- [Source data]
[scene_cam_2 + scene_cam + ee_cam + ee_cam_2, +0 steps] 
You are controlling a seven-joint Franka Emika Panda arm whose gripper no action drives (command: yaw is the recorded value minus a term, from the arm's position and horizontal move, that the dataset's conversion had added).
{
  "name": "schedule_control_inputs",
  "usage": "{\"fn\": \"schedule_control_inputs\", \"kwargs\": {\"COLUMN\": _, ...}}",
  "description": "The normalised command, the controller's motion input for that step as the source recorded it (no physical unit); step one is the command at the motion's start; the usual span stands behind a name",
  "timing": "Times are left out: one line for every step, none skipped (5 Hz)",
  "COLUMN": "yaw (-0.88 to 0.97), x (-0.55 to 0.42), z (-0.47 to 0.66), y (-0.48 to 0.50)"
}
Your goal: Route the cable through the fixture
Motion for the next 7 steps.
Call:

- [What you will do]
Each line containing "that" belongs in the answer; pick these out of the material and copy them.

- [Solution]
You are controlling a seven-joint Franka Emika Panda arm whose gripper no action drives (command: yaw is the recorded value minus a term, from the arm's position and horizontal move, that the dataset's conversion had added).
  "description": "The normalised command, the controller's motion input for that step as the source recorded it (no physical unit); step one is the command at the motion's start; the usual span stands behind a name",

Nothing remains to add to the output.